Your assignment:
This exercise calls for a copy of every line in the listing below that carries the word "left".

....

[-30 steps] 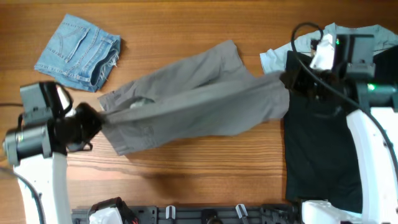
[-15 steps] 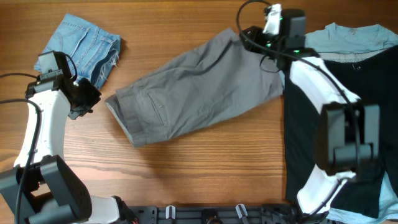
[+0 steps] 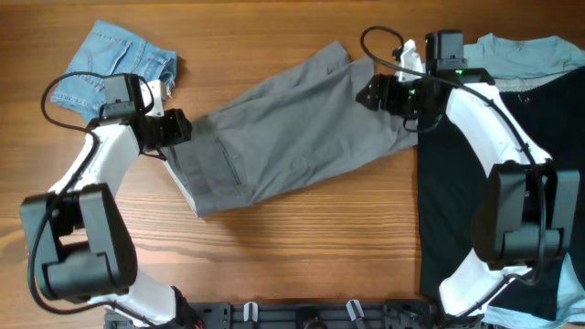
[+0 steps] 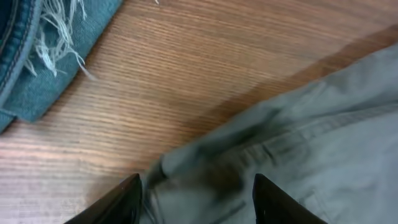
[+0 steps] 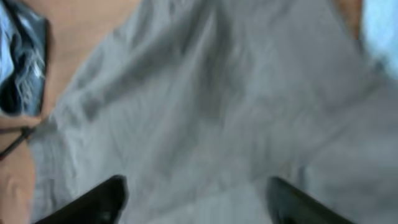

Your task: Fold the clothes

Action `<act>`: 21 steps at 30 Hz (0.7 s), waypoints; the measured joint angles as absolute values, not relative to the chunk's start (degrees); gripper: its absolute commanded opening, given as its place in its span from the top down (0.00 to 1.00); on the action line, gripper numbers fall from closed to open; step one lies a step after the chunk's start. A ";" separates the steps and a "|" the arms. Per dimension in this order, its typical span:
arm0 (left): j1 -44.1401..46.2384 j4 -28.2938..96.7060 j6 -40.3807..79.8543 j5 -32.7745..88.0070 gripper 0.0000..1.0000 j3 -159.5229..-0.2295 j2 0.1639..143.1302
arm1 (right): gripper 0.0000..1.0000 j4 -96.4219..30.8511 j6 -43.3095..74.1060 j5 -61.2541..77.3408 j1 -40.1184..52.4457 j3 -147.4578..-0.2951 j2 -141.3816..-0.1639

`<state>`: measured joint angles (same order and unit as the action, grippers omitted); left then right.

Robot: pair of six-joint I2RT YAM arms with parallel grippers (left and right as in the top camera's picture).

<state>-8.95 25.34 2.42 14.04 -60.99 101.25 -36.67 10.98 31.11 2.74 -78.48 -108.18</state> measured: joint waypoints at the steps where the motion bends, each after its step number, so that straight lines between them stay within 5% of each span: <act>1: -8.95 24.12 1.89 13.61 0.46 -60.99 102.74 | 0.30 -39.13 9.54 31.33 3.36 -78.46 -108.18; 2: -8.95 23.90 1.56 13.30 0.48 -60.95 103.18 | 0.30 -39.81 8.71 31.40 3.77 -78.46 -108.18; 4: -8.95 22.63 0.10 12.56 0.71 -60.90 103.68 | 0.31 -40.71 7.75 31.51 4.49 -78.46 -108.18; 5: -8.95 22.48 -0.80 12.40 0.91 -60.90 103.68 | 0.31 -40.71 7.49 31.51 4.60 -78.46 -108.18; 6: -8.95 22.48 -1.15 12.21 0.96 -60.90 103.68 | 0.31 -40.73 7.40 31.48 4.62 -78.46 -108.18; 21: -14.46 45.93 -0.08 9.28 0.96 -65.98 88.84 | 0.29 -40.80 7.33 29.39 4.62 -78.41 -108.18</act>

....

Answer below:
arm0 (left): j1 -44.1401..46.2384 j4 -28.2938..96.7060 j6 -40.3807..79.8543 j5 -32.7745..88.0070 gripper 0.0000..1.0000 j3 -159.5229..-0.2295 j2 0.1639..143.1302
`<state>`: measured joint angles (same order and unit as the action, grippers omitted); left then right.
Robot: pair of six-joint I2RT YAM arms with parallel grippers (left and right as in the top camera's picture).

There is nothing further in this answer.